The debate over health care on corporate media ranges widely from forced insurance company subsidies to forced insurance company subsidies with a public option.
Oped News adds the single payer option to the mix, but, of course, that's "off the table".
Something else is so far off the table, it's out of the room. That is the
deliberate rationing of medical school training to keep the supply of doctors low and the salaries high.
My parents live in the capital city of the most populous state in this country, the best country in all the world, with the best health care in all the world. (According to the screamers).
They are not uninsured. They have Medicare and Cigna. Two insurance companies, which should ensure prompt and proper care, right?
Wrong. My Mom's cough was treated as pneumonia for a year, after which she was told that she probably had lung cancer and needed a bronchoscopy by a pulmonologist. She was given an appointment - four months later!
There's a delay in care in Canada?

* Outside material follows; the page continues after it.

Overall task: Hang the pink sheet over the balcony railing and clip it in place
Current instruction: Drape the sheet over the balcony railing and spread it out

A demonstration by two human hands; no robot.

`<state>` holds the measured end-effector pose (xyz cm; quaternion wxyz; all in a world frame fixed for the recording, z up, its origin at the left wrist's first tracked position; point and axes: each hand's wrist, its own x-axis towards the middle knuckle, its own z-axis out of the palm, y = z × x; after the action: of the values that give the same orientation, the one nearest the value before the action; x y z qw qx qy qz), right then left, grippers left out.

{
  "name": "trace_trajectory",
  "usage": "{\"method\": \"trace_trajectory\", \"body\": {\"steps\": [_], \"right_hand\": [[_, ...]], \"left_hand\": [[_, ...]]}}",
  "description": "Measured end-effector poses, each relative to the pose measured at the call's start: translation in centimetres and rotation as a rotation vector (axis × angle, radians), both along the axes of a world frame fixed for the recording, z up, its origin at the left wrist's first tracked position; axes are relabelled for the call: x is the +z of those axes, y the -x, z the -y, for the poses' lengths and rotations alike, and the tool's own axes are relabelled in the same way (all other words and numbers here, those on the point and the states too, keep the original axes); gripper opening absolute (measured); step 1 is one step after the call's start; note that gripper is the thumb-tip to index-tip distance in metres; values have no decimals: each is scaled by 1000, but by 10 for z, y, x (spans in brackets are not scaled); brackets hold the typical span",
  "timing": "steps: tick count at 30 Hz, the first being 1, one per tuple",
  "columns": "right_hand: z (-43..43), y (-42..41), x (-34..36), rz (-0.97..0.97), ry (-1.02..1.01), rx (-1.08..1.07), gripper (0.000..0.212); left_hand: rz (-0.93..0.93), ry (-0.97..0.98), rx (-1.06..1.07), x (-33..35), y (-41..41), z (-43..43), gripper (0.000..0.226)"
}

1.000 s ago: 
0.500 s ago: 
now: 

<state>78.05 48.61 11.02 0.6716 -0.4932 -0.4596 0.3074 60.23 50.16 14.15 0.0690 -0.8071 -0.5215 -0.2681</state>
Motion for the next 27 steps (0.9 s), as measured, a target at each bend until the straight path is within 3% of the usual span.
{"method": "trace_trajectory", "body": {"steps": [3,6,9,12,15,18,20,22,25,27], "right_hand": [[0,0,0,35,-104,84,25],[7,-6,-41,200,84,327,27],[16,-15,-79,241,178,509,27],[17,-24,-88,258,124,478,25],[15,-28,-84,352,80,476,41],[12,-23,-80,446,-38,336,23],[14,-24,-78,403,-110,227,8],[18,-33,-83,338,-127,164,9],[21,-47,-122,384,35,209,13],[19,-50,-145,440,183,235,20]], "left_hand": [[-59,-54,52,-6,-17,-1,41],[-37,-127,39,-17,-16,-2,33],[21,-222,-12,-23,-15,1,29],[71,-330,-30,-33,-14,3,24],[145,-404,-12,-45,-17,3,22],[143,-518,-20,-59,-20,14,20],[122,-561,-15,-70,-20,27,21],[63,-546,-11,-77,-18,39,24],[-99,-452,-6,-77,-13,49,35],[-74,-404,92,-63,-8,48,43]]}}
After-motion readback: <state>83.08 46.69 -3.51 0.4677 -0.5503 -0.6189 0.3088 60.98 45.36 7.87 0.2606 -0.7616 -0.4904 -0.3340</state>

That's nothing compared to four months of believing that you have cancer before you can be seen!
And my Dad's cardiologist lives in San Francisco and only comes to Sacramento once a week. This is insane.
The
AMA has a stranglehold on medical schools. For all the right wing screaming about free market medical care, you only hear a debate on whether someone having a heart attack should shop around or not.
What about supply and demand, the Holy Duo to the free market true believers?
With millions unemployed, and health care costs rising through the roof, and the only answer ever given to unemployment is "go back to school", why are there still so few medical schools that 1/3 of our doctors are imported and Americans who want to be doctors frequently have to resort to joining the military in order to be trained?
We should have a doctor on every corner, competing with each other.
Can you imagine the advertisements? "Special on colds today!" "Appendectomies on sale" "Buy a cardiac cath, get one stent free!"
Now that's free market competition!
Seriously, though, until we have more doctors the cost will not come down and it won't matter if everyone is covered when you have to wait months to be seen.
Let's insist that more medical schools training at reasonable cost be added to the debate.